Task to complete
Print the full set of records below, character for character and picture-free.

[Stored entries]
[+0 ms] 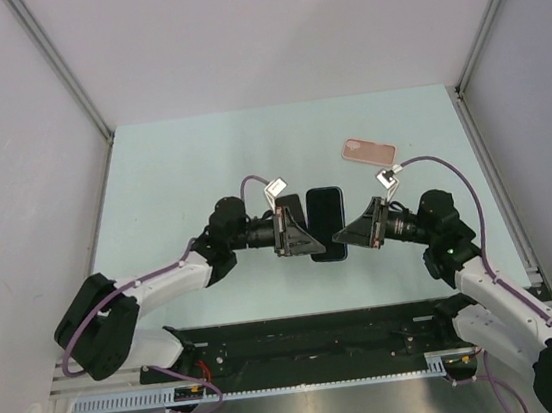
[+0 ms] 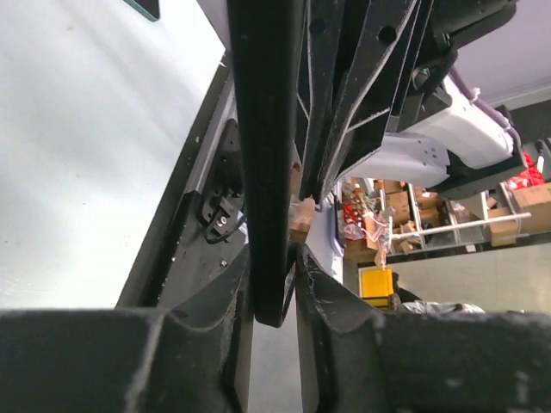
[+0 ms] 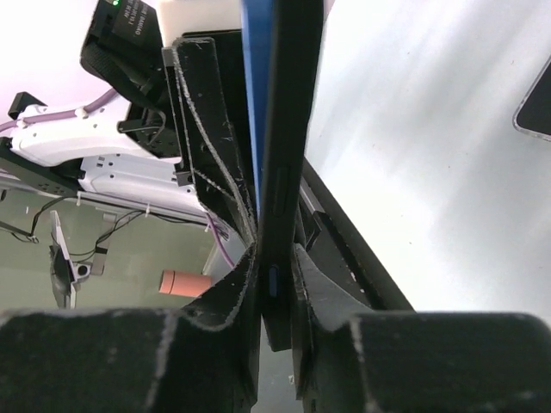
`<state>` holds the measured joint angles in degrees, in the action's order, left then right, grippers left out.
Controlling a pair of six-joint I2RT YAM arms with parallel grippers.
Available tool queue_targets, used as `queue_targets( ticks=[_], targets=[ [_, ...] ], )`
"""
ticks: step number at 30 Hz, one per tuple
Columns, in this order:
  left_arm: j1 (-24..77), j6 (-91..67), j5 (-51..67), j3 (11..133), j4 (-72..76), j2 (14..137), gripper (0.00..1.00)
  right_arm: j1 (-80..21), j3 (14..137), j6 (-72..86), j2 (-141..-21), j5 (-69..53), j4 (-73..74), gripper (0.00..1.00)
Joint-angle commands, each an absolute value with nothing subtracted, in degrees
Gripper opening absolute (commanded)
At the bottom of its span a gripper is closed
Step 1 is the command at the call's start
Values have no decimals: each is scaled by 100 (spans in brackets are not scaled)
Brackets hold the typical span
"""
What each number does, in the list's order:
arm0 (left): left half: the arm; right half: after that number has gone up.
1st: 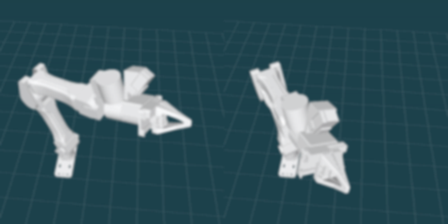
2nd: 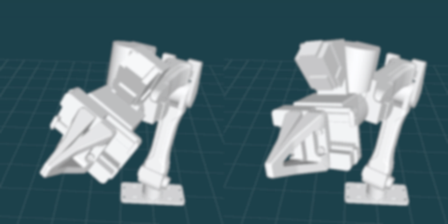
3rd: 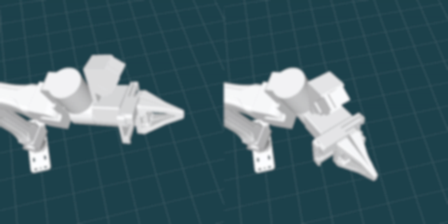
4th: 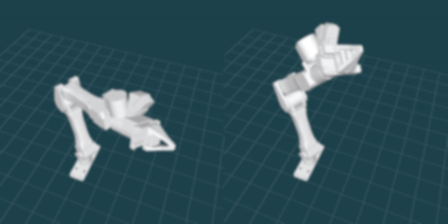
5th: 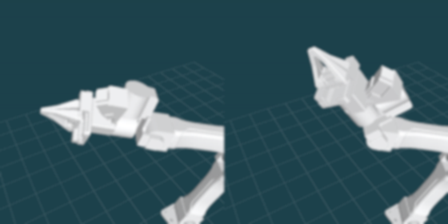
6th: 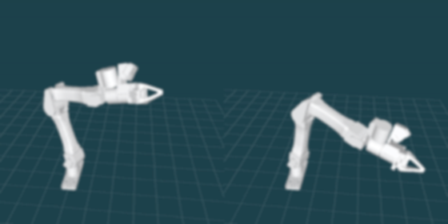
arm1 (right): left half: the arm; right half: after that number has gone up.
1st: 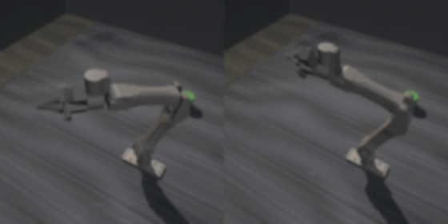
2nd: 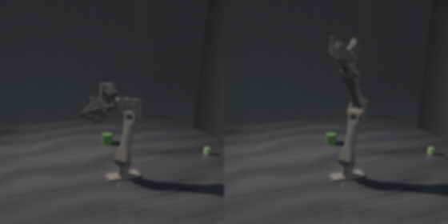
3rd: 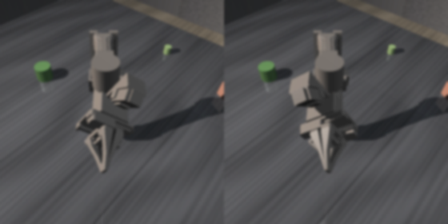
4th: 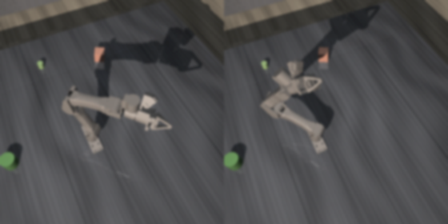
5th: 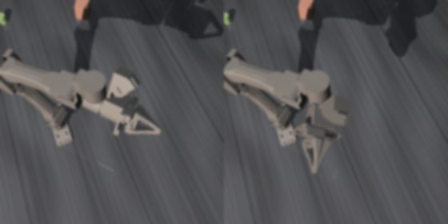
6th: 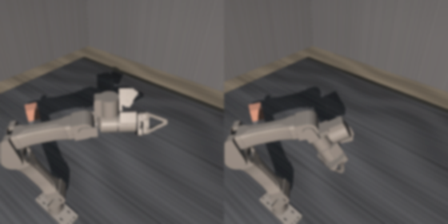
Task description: Put the phone into the phone case
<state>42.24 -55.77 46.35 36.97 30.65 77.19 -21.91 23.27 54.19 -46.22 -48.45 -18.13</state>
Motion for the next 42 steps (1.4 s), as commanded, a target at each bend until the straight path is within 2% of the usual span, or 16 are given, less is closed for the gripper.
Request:
queue_targets(
  ticks=[1,5,8,17,29,30,33,34,36,37,42],
  targets=[
    [4219,-6029,5115,3516,4226,7910,16,-2215,2478,5572,-4509,-4878,-2382,23],
    [4228,-6012,5168,3472,4254,7884,5,-2127,2479,5660,-4474,-4834,-2417,46],
    [4227,-5871,5220,3481,4078,7840,0,-1881,2479,5774,-4570,-4903,-2565,54],
    [4254,-5792,5572,3445,4096,7805,0,-1327,2733,5941,-5159,-5273,-3129,56],
    [4254,-5827,5590,3357,4157,7919,0,-1292,2883,5968,-5546,-5309,-3305,45],
    [4254,-5827,5572,3349,4149,7919,0,-1292,2883,5959,-5528,-5309,-3287,42],
    [4254,-5661,5450,3445,3685,7919,0,-1292,2918,5837,-5476,-5282,-3147,21],
    [4254,-5347,5327,3498,3387,7893,0,-1292,2988,5766,-5476,-5195,-2885,11],
    [4280,-4950,4950,3681,2499,7823,0,-1345,3093,5485,-5467,-5142,-2577,3],
    [4280,-4661,4835,3752,2235,7770,0,-1362,3146,5371,-5458,-5072,-2245,0],
    [4298,-4342,4571,4043,1328,7840,0,-1652,3331,4783,-5432,-4712,-1619,0]
  ],
)
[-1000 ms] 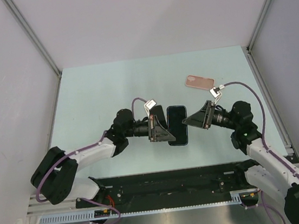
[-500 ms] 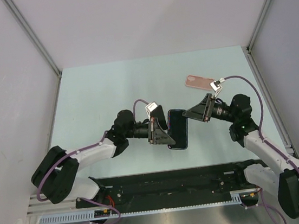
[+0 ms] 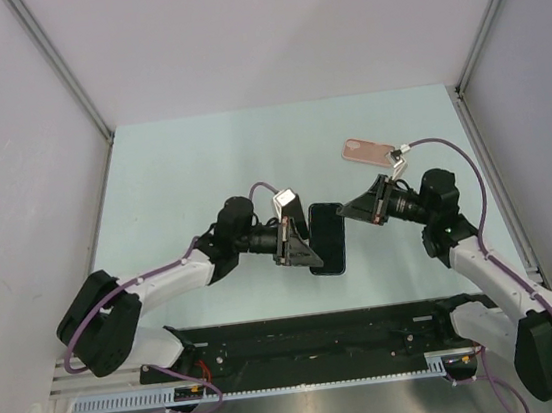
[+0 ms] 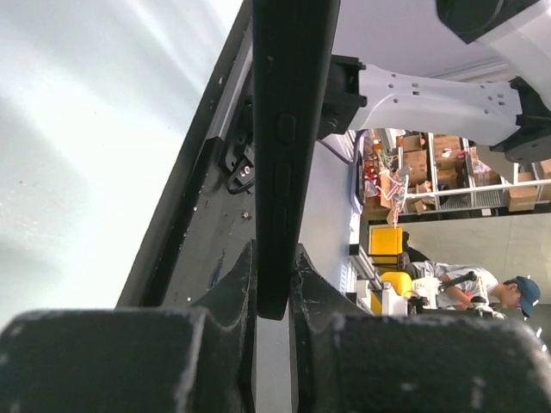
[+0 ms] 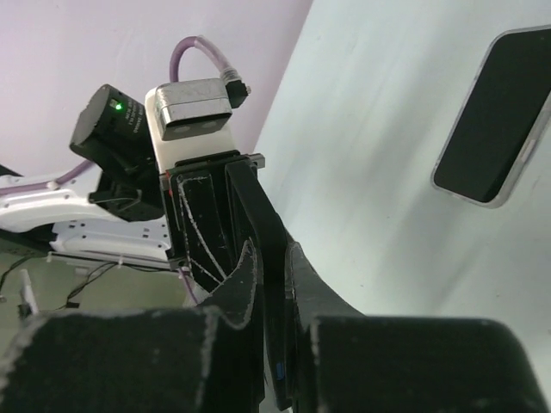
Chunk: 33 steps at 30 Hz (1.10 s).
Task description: Put the phone into the phone case
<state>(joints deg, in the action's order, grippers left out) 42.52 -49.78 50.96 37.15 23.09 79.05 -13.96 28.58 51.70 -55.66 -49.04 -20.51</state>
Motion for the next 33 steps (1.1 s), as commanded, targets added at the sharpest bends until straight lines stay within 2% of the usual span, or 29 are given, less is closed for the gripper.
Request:
queue_targets(
  ticks=[1,3,5,6,9,11,12,13,16,17,18,20,21,23,29,33],
  targets=[
    [4289,-4316,4527,4060,1258,7857,0,-1687,3366,4694,-5432,-4650,-1504,0],
    [4289,-4342,4517,4069,1178,7858,0,-1740,3436,4518,-5405,-4544,-1284,0],
    [4289,-4403,4553,4069,1213,7840,0,-1767,3437,4439,-5353,-4526,-1239,5],
    [4289,-4429,4570,4069,1213,7814,0,-1758,3428,4421,-5326,-4526,-1204,11],
    [4280,-4465,4623,4131,1116,7805,0,-1758,3437,4219,-5151,-4483,-1004,13],
    [4289,-4456,4562,4175,977,7796,0,-1758,3489,3956,-5063,-4343,-766,9],
    [4280,-4430,4527,4184,967,7778,0,-1758,3489,3929,-5036,-4290,-669,2],
    [4280,-4421,4448,4184,949,7761,0,-1767,3481,3990,-5045,-4263,-633,0],
    [4280,-4395,4403,4227,923,7717,0,-1819,3481,4349,-5133,-4271,-650,0],
    [4280,-4395,4429,4288,923,7708,0,-1854,3489,4429,-5142,-4324,-694,4],
    [4289,-4429,4438,4324,923,7682,0,-1881,3481,4482,-5133,-4359,-712,19],
    [4280,-4456,4430,4420,932,7620,0,-1907,3489,4552,-5054,-4412,-599,35],
    [4280,-4491,4412,4438,940,7551,0,-1907,3489,4535,-4949,-4438,-528,46],
    [4236,-4587,4360,4465,967,7471,0,-1890,3480,4413,-4826,-4430,-187,60],
    [4113,-4833,4193,4412,1204,7155,0,-1890,3165,4526,-4553,-4798,-70,66],
    [4017,-5149,4148,4298,1546,6935,0,-1898,2665,5017,-4430,-4983,-675,67]
  ],
)
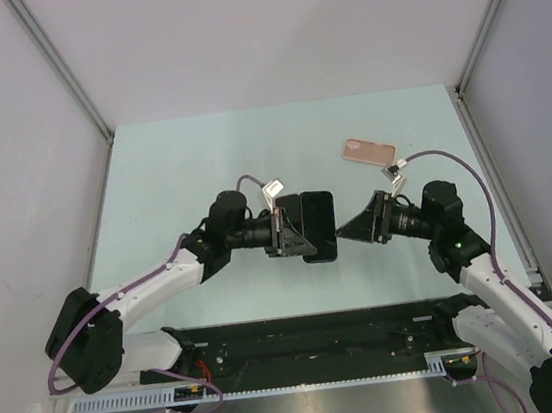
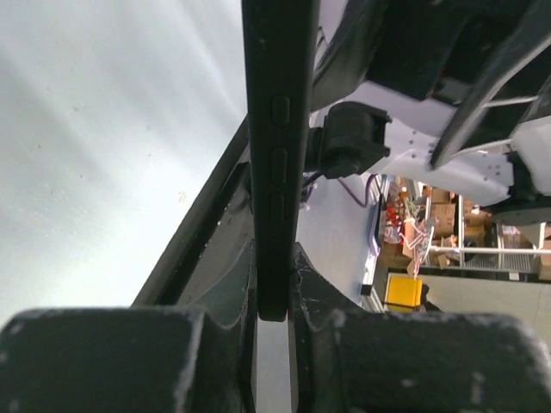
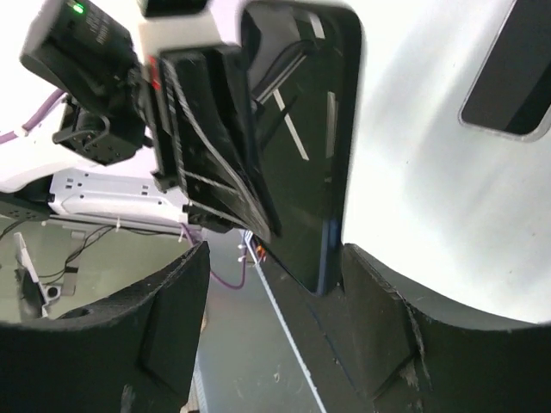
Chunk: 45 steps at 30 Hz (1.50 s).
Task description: Put the phone into the phone case
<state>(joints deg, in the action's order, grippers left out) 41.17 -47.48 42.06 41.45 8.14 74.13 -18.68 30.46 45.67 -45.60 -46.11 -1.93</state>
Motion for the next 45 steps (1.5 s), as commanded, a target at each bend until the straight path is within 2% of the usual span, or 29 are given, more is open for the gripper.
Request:
queue_targets(
  ticks=[1,8,16,19,20,22,23,27,32,33,34,35,38,40,45],
  targets=[
    [3982,-5237,4166,4272,1790,6900,0,-1907,2585,5253,-4430,-5018,-842,66],
    [3920,-5598,4254,4149,2179,6803,0,-2083,2109,6089,-4570,-5124,-2344,62],
    [3929,-5660,4245,3982,2259,6724,0,-2513,2109,6187,-4746,-4755,-2803,58],
    [3920,-5643,4210,3920,2224,6750,0,-2566,2109,6301,-4799,-4658,-2997,39],
    [3920,-5460,4149,3972,2137,6759,0,-2575,2109,6337,-4773,-4580,-3006,24],
    [3937,-5161,3982,4078,1505,6794,0,-2575,2109,6398,-4685,-4439,-2997,10],
    [3937,-4907,3842,4156,1364,6811,0,-2575,2118,6398,-4650,-4386,-2962,0],
    [4122,-4132,3157,4578,65,6908,0,-2610,2250,6364,-4570,-4088,-2497,0],
    [4254,-4140,3225,4588,70,7066,0,-2786,2329,6232,-4719,-3920,-2435,0],
    [4254,-4148,3321,4579,96,7066,0,-2804,2381,6162,-4711,-3903,-2365,4],
    [4254,-4192,3383,4509,166,7049,0,-2812,2495,6048,-4694,-3894,-2095,12],
    [4263,-4210,3497,4448,271,7014,0,-2812,2574,5795,-4667,-3867,-1909,33],
    [4245,-4385,4120,4210,886,6926,0,-2743,2864,5110,-4509,-3692,-1083,65],
    [4254,-4464,4410,4123,1125,6900,0,-2611,2944,4993,-4535,-3805,-932,71],
    [4245,-4561,4763,4034,1310,6759,0,-2338,2962,4983,-4772,-4157,-1238,72]
  ],
)
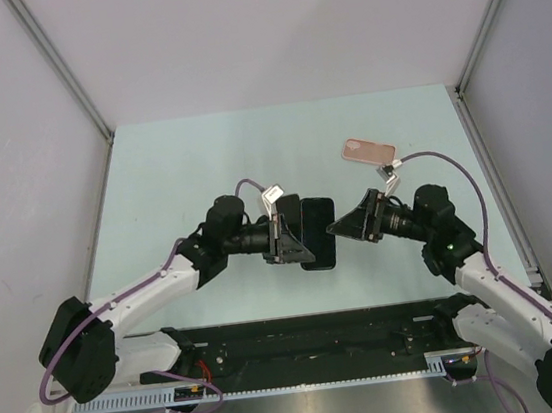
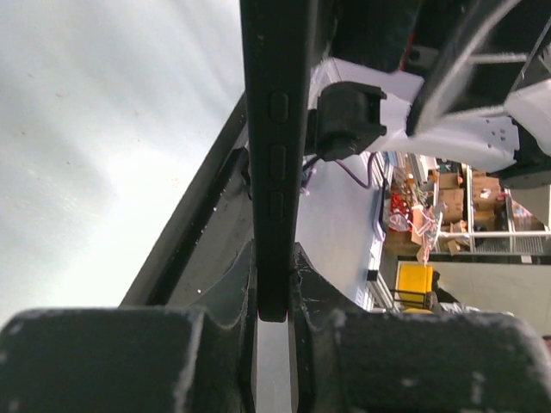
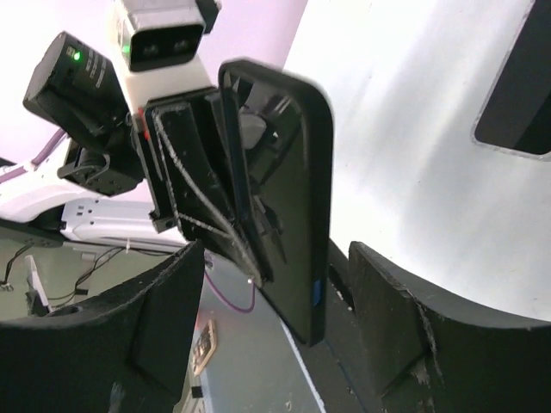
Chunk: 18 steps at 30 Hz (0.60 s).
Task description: Put the phone into the phone case
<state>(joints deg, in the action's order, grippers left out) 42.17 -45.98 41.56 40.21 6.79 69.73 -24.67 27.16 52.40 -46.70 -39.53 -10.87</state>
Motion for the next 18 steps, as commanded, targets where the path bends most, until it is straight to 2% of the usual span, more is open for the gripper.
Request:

Answer space
[+0 ms] 
[+0 ms] 
[+0 ms] 
`<state>` holds the measured joint angles in degrees, in the action's order, left then right, grippers left out.
Controlling a pair of six-joint I2RT YAM arms with parallel grippers.
Available tool queue_targets, used as `queue_targets( ticks=[_], targets=[ [_, ...] ], )`
"""
ticks: step number at 30 Hz, one per tuple
Columns, in this order:
  left_arm: j1 (-24..77), j6 (-91..67), j5 (-51..67), j3 (11..133), j4 (-72..76), j2 (14..137), gripper (0.00..1.00)
  right_arm: j1 (-80..21), j3 (14..137), j6 (-72..86), j2 (-141..-21), j5 (-69..53), j4 (-73..74), gripper (0.00..1.00)
Joint-angle commands, each an absolute value with nothing subtracted, in degrees
Gripper opening absolute (commanded)
At the bottom of its span a gripper is closed
Step 1 is the command at the call's start
Values have no decimals: each is scaled by 100 (spans in brackets are not scaled)
Brackets hold the typical span
"""
What each number does, in the list's order:
arm0 (left): left half: the arm; right half: after that number has gone up.
1st: 
2nd: 
3rd: 
4th: 
5th: 
6th: 
arm1 (right): left half: the arm; right half: after that number has gone up.
1st: 
2nd: 
3rd: 
4th: 
5th: 
6th: 
Task description: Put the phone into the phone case
<state>42.24 -55.77 46.35 36.97 30.65 77.19 -21.91 23.27 54.19 -46.22 -48.45 -18.13</state>
Motion for the next 42 steps (1.4 s), as commanded, a target at each bend until the straight path is within 2% of the usual span, or 16 are given, less is closed for the gripper.
Request:
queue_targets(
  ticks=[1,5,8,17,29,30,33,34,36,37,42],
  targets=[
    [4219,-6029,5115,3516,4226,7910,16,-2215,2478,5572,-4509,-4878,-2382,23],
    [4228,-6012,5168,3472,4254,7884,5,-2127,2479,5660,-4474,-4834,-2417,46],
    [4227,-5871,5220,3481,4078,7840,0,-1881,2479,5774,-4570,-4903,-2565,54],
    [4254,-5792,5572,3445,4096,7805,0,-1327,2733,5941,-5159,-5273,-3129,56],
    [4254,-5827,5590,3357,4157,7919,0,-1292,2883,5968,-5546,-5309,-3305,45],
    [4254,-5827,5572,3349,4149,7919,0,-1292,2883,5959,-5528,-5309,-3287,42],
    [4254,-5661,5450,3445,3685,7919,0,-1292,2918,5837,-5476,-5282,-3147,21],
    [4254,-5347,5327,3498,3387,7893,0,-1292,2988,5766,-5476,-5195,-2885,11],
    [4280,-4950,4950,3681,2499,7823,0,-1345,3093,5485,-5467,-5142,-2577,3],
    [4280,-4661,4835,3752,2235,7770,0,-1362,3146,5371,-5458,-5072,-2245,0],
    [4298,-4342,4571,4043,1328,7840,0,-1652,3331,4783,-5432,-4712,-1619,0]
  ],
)
[-1000 ms] 
[-500 ms] 
[+0 ms] 
[+0 ms] 
[+0 ms] 
Chunk: 33 steps at 30 Hz (1.10 s).
Task description: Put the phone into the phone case
<state>(joints deg, in the action's order, grippers left out) 42.52 -49.78 50.96 37.15 23.09 79.05 -13.96 28.58 51.70 -55.66 -49.04 -20.51</state>
Motion for the next 33 steps (1.1 s), as commanded, targets added at the sharpest bends until straight lines stay within 2% of the usual span, or 29 are given, less is closed for the gripper.
Request:
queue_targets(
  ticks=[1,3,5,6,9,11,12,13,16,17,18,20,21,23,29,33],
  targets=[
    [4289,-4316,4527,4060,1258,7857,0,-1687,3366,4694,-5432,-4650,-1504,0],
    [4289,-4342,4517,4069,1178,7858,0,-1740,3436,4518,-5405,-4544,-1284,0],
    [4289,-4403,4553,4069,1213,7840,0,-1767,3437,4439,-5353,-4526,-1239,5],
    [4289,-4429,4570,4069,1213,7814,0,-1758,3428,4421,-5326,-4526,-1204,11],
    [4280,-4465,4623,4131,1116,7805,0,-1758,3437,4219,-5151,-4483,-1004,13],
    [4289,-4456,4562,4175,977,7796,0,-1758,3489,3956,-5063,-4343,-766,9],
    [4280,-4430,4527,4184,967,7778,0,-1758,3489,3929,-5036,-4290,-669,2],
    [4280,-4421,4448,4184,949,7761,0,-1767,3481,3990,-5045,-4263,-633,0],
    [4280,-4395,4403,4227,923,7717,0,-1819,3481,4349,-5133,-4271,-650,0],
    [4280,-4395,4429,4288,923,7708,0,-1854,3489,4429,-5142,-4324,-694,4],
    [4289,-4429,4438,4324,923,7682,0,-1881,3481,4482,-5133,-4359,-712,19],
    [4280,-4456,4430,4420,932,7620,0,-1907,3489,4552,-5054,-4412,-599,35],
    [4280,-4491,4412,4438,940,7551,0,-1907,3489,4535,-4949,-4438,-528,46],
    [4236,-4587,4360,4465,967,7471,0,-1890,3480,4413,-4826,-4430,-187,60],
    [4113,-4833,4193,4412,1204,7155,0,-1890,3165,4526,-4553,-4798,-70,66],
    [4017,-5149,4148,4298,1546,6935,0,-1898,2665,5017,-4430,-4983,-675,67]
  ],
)
Chunk: 45 steps at 30 Hz (1.50 s).
Task description: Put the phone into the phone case
<state>(joints deg, in the action's order, grippers left out) 41.17 -47.48 42.06 41.45 8.14 74.13 -18.68 30.46 45.67 -45.60 -46.11 -1.93</state>
Motion for the next 45 steps (1.5 s), as commanded, a target at each bend until the straight path is within 2% of the usual span, or 29 are given, more is open for the gripper.
Request:
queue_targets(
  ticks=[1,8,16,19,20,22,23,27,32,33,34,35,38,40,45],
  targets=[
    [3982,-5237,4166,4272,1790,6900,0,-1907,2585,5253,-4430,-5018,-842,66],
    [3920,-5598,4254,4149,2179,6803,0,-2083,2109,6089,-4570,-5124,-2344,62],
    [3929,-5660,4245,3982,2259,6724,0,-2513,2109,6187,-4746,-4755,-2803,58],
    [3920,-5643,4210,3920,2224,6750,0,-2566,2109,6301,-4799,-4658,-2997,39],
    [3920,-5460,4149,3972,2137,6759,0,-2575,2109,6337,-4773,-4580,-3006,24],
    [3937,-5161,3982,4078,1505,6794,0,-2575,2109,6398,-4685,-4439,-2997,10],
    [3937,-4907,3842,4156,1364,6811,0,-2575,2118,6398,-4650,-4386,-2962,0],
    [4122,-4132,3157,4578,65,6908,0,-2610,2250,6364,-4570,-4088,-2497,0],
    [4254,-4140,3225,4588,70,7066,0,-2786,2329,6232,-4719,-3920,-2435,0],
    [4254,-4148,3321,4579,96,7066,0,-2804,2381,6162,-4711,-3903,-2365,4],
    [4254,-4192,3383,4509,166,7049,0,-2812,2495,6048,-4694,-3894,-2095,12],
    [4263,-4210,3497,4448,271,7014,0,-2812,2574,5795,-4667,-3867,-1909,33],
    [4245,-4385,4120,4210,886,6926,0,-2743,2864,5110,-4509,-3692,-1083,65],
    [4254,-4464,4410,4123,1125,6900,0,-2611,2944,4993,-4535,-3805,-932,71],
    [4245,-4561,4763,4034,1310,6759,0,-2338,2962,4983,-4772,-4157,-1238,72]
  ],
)
Chunk: 18 steps at 30 Hz (0.60 s).
Task description: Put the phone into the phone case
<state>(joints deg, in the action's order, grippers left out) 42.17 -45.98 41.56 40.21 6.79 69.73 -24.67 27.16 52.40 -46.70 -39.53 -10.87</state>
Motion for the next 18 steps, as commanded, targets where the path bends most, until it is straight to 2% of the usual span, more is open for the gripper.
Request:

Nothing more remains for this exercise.